You are the second user of this library known to me. ;)
I just pushed a version which has some much more significant changes; the big thing is that I added a notor operation (for ORN
) and created a neon.txt instead of just reusing the x86 versions.
This improved the NEON code quite a bit, as well as x86_32 and x86_64. It does create some noise in the SSE/AVX2/AVX-512 versions, though; AFAICT all the changes are neutral, but you may want to take a closer look.
You are the second user of this library known to me. ;)
I'm not really planning on using it directly; it's for SIMDe, and unfortunately I think it would just be too much code, especially considering we are going to need three versions (for 128/256/512 bit vectors). My current plan is to tweak one of the x86 generators to output C functions which we can then call in loops, so we'll basically end up with something like
// 256 of these, generated by this repo
static inline int32_t simde_x_mm_ternarylogic_impl_0xXX_(int32_t a, int32_t b);
simde__m128i simde_mm_ternarylogic_epi32(simde__m128i a, simde__m128i b, const int imm8) {
simde__m128i r;
switch (imm8) {
case 0xXX:
#pragma omp simd
for (int i = 0 ; i < 4 ; i++) {
r[i] = simde_x_mm_ternarylogic_impl_0xXX_(a[i], b[i]);
}
break;
}
return r;
}
BTW, there is no license anywhere; am I free to use the output without restrictions (or, at least, under an MIT license)?

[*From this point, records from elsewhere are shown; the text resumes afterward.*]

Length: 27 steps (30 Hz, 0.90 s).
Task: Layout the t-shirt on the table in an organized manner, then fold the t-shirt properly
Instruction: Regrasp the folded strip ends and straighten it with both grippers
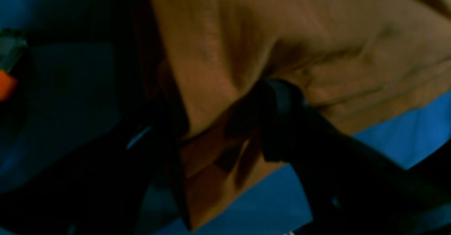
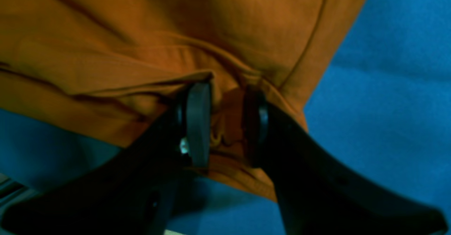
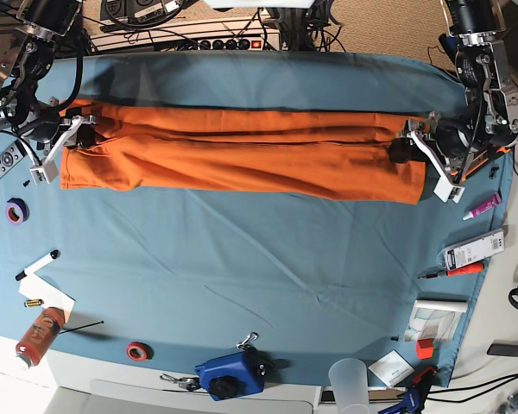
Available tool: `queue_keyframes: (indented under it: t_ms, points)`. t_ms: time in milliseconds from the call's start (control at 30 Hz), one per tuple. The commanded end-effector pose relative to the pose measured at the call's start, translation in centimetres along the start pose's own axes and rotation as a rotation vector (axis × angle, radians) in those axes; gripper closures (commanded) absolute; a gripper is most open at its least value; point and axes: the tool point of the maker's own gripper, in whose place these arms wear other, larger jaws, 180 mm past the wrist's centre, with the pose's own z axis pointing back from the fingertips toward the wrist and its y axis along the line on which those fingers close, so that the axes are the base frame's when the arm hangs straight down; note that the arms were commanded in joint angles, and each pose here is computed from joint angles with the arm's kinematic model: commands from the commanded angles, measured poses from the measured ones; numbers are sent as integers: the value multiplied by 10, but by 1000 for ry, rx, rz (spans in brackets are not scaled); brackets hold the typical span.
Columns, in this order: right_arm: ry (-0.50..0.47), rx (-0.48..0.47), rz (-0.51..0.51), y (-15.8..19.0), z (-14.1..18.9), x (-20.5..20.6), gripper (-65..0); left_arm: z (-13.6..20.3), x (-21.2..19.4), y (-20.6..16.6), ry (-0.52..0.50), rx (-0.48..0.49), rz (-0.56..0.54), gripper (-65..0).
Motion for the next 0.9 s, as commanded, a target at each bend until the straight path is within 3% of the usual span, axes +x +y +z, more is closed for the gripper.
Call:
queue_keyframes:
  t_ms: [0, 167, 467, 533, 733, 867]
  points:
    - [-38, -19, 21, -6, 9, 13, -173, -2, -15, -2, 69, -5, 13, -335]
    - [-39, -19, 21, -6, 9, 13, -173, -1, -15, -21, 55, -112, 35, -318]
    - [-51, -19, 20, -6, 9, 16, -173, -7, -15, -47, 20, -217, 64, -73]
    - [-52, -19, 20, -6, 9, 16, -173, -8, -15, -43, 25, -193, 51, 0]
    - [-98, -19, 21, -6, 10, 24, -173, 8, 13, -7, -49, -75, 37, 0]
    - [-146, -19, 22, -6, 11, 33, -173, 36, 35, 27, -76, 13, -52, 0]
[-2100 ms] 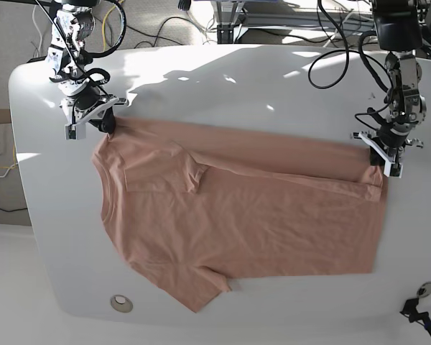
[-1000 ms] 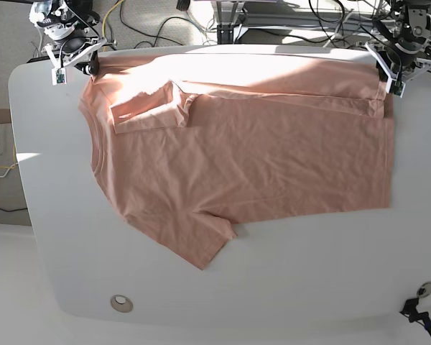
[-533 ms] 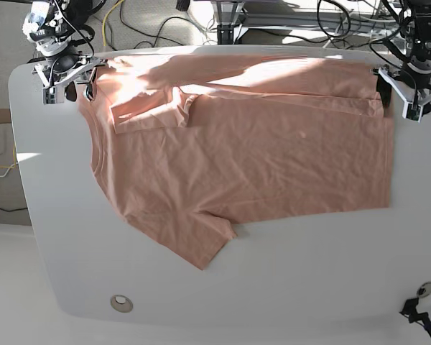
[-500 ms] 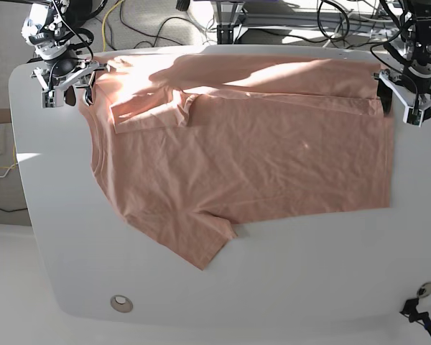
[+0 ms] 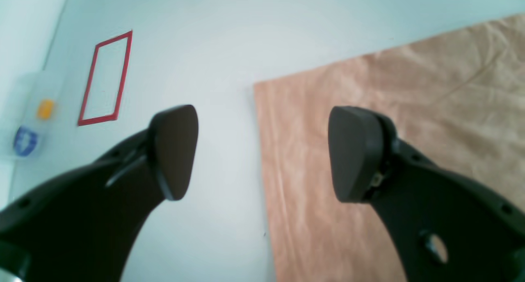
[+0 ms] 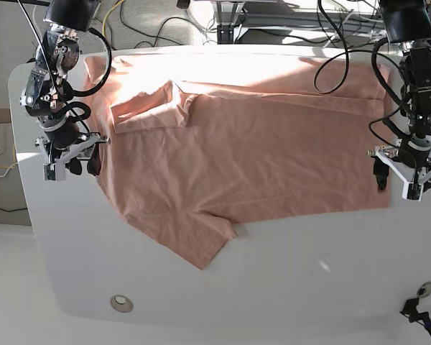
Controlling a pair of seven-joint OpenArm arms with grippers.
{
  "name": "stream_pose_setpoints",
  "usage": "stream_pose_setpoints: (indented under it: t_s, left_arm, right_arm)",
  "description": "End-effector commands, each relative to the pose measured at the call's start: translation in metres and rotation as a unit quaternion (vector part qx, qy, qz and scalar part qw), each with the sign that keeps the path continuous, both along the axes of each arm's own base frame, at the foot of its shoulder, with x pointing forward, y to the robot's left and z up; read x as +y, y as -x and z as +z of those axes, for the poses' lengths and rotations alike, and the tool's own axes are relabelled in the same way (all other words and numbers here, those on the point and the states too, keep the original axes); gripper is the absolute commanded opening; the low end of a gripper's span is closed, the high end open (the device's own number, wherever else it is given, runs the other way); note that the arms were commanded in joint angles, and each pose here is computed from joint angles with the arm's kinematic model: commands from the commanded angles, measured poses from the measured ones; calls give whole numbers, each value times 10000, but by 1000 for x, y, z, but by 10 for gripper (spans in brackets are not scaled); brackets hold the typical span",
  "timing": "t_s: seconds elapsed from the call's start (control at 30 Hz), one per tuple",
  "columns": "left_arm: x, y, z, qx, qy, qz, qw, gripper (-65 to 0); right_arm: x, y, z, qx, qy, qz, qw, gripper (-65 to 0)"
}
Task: Fold the T-shirt properly
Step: 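Move both grippers down to the shirt's hem corners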
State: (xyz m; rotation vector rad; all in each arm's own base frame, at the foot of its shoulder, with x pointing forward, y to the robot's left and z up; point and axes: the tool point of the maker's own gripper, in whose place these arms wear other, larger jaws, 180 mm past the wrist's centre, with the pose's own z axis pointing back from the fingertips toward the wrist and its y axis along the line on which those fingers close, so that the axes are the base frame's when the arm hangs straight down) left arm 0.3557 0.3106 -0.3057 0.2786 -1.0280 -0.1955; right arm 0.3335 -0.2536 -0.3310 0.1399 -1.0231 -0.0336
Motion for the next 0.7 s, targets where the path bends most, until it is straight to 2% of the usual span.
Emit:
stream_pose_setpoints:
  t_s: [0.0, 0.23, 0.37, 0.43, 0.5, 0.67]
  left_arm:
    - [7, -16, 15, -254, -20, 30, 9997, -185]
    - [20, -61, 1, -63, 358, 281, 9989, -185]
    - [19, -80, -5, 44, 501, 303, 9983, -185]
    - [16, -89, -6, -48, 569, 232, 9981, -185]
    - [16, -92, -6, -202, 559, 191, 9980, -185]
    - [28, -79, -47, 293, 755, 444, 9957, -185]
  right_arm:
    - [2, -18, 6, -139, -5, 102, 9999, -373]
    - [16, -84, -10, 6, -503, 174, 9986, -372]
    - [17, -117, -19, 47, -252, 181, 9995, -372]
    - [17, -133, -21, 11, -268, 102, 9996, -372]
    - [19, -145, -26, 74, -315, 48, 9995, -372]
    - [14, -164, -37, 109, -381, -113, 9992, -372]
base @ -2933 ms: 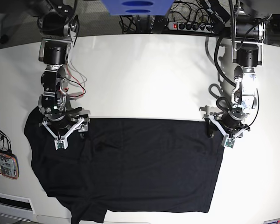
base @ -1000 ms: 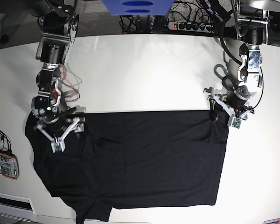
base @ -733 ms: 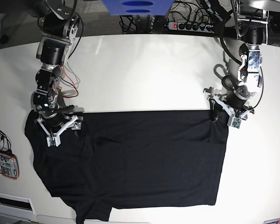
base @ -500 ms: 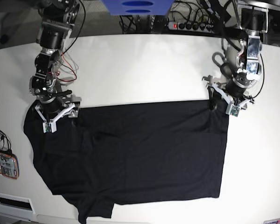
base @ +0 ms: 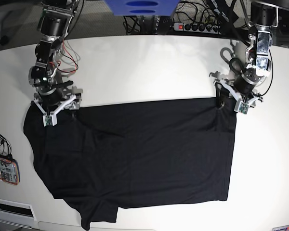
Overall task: Fold the T-shirt properly
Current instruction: 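Drag the held shirt edge with both grippers back toward the arm bases, then shift the right gripper along the shirt edge while the left holds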
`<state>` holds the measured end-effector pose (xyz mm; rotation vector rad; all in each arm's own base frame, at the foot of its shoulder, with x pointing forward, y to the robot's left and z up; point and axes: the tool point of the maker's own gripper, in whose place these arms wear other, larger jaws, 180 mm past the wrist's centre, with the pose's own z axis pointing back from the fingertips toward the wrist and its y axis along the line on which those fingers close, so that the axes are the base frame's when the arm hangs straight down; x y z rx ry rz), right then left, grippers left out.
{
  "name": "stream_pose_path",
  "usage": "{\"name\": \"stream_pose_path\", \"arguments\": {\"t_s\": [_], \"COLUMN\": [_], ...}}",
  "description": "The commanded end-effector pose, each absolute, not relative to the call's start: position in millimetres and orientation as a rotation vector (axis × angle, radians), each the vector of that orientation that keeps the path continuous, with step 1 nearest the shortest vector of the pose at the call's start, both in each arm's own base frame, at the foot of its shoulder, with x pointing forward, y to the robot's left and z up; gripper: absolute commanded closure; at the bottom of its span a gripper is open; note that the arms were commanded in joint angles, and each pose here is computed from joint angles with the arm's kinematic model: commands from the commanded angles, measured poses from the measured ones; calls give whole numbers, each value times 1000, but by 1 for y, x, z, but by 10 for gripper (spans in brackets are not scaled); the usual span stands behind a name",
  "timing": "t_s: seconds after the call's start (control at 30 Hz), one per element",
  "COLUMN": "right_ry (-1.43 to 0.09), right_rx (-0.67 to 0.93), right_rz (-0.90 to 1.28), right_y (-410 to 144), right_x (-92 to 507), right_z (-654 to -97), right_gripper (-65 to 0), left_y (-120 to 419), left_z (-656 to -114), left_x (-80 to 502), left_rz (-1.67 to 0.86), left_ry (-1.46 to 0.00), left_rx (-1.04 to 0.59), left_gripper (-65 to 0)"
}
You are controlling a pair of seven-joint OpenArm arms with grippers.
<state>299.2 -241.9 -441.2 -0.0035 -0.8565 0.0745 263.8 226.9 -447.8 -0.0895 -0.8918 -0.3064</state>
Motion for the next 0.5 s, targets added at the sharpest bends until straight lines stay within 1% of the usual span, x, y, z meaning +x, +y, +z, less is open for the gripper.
{"name": "stream_pose_path", "arguments": {"t_s": [0.0,0.1,0.23,0.47], "right_ry": [-696,-688,-736,-707], "right_rx": [-71,-81,-7,20], "right_rz": [116,126,71,98], "right_y": [-253,-254,-244,-238], "right_x": [274,265,269,263], "right_z": [-462,-459,-449,-447], "right_gripper": [-596,-596,-596,-596], "left_y": [244,245,245,252], "left_z": [-486,-490,-491,-493], "left_x": [220,210,209,193], "left_rz": [-373,-375,-375,-358], "left_ry": [-646,-626,-623,-603], "left_rx": [-11,-13,-14,-5], "left_gripper": [-338,-338,-338,-338]}}
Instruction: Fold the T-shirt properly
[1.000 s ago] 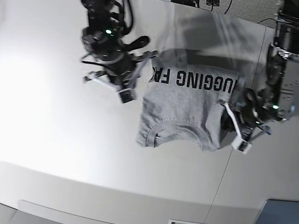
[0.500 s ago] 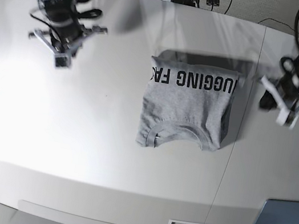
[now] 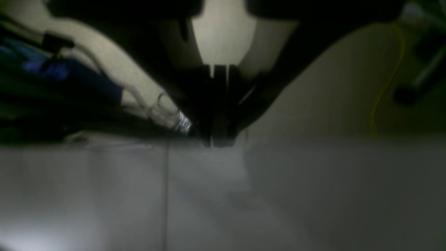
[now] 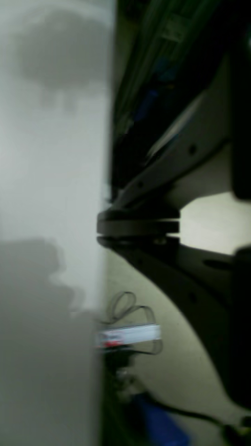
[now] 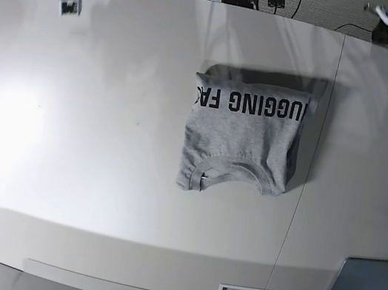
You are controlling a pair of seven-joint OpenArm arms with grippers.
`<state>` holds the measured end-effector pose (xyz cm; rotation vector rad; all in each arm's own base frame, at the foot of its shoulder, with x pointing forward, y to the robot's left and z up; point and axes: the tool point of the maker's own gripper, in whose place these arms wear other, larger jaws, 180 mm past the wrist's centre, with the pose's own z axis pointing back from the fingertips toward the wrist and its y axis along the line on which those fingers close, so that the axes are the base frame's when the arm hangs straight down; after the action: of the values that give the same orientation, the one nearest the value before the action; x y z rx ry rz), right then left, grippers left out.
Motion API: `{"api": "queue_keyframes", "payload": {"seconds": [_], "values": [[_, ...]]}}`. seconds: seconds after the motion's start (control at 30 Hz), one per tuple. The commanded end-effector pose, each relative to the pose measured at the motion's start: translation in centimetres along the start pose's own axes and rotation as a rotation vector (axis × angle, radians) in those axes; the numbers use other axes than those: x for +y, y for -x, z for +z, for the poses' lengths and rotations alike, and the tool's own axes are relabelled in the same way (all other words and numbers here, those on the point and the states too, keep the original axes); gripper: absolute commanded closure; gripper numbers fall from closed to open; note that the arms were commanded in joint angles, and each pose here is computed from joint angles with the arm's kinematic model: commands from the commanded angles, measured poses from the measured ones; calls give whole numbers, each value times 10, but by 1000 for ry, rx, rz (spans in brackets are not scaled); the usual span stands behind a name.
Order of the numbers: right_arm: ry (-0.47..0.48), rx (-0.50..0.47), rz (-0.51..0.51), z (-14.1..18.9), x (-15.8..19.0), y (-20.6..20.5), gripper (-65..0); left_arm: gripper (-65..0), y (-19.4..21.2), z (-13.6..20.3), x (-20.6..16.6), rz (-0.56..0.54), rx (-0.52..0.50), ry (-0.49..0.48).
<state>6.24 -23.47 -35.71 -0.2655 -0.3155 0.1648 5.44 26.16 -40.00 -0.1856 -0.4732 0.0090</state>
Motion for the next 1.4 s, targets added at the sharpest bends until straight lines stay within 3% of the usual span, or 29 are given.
{"api": "queue_keyframes", "payload": {"seconds": [0.0,0.27,0.43,0.6,0.9,1.07,1.17,1.37], "values": [[5,8,17,6,-1,6,0,0,13,6,-8,-11,23,23],[-51,276,60,21,10,104,0,0,117,17,-42,85,221,171],[-70,399,33,0,13,167,0,0,174,7,-21,251,319,126],[-73,570,-20,-27,15,230,0,0,219,-9,6,271,404,44],[-104,772,-166,-91,38,301,0,-23,236,-65,11,343,429,33],[-130,810,-241,-119,58,314,0,-31,220,-99,-5,239,441,101],[-160,773,-269,-136,69,307,0,-31,212,-118,-28,132,455,182],[-264,694,-290,-159,90,280,0,-31,221,-143,-51,-66,542,170]]}}
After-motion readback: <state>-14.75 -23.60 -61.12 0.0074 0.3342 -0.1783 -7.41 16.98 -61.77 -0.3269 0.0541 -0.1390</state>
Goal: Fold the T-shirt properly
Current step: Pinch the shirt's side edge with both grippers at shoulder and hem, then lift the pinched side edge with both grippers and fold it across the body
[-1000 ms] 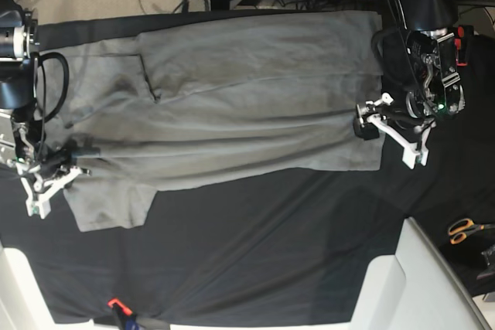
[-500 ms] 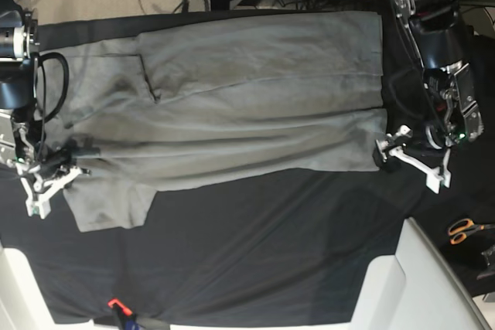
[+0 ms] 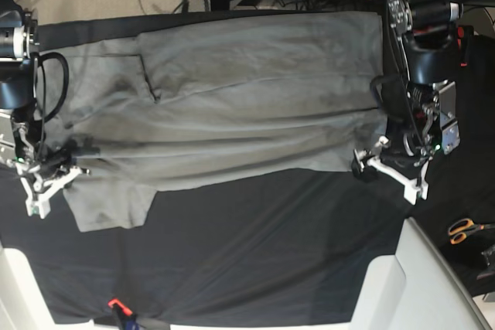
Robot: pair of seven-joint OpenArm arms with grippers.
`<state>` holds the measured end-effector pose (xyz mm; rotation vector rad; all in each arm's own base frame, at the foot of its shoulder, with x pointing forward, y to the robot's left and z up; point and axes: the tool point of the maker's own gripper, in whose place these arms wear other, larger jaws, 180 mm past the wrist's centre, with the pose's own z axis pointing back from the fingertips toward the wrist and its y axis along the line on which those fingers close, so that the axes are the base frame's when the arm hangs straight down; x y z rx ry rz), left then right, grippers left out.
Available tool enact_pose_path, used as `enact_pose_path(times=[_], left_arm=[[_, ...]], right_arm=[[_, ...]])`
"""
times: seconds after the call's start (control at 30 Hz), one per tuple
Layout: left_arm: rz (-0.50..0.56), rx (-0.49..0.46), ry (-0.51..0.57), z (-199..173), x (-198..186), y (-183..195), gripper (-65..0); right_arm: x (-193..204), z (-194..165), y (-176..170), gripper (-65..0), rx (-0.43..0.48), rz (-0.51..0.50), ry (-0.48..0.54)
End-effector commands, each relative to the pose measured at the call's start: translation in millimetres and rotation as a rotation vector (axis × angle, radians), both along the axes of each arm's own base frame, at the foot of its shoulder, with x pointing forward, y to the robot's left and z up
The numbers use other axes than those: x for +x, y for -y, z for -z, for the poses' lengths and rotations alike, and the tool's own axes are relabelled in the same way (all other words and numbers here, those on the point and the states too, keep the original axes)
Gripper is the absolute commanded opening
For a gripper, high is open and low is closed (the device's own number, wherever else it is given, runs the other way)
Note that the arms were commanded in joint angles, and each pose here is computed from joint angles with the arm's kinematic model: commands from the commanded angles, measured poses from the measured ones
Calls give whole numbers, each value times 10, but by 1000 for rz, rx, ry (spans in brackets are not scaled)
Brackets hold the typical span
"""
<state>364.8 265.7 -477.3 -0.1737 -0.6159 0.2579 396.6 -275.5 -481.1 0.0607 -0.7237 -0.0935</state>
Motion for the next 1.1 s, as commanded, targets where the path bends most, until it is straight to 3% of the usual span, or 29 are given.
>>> enact_pose_path(times=[0.0,0.3,0.5,0.63,0.73,0.77,0.97,1.07], left_arm=[[2,-24,-31,67,-30,61,0],[-13,-73,-53,217,-31,220,0],[-12,-78,-59,243,-58,248,-314],[-14,-74,-59,238,-60,221,-464],[-17,-63,-55,210,-43,156,-622],[-17,-61,-53,202,-36,147,-650],[-4,-30,18,-33,152,89,-650],[9,11,57,-245,249,-33,-650]], right_arm=[[188,-221,113,-650,-16,8,68],[188,-221,113,-650,-16,8,68],[188,-221,113,-650,-16,8,68],[188,-221,113,-650,-16,8,68],[189,-219,104,-650,-14,8,68],[191,-217,95,-650,-13,7,68],[225,-253,94,-650,-14,6,83],[354,-426,54,-650,-24,-14,137]])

Will review it soon, it's huge :)
Speaking of the license, I usually set the simplified BSD, but for this project it can be public domain, When we merge your changes, will update the license.
Thanks a lot! This is great. Indeed the x86 version looks better when the new lowering rules were applied.
I'm not sure if you're interested in this or not, but I already have the code so I thought I'd offer.
If you want, I can also provide AltiVec, z/Arch, WebAssembly SIMD, and SVE versions as well. Perhaps more interestingly, I'm also planning a GCC vector extension version. Just let me know which (if any) you want me to file a PR for.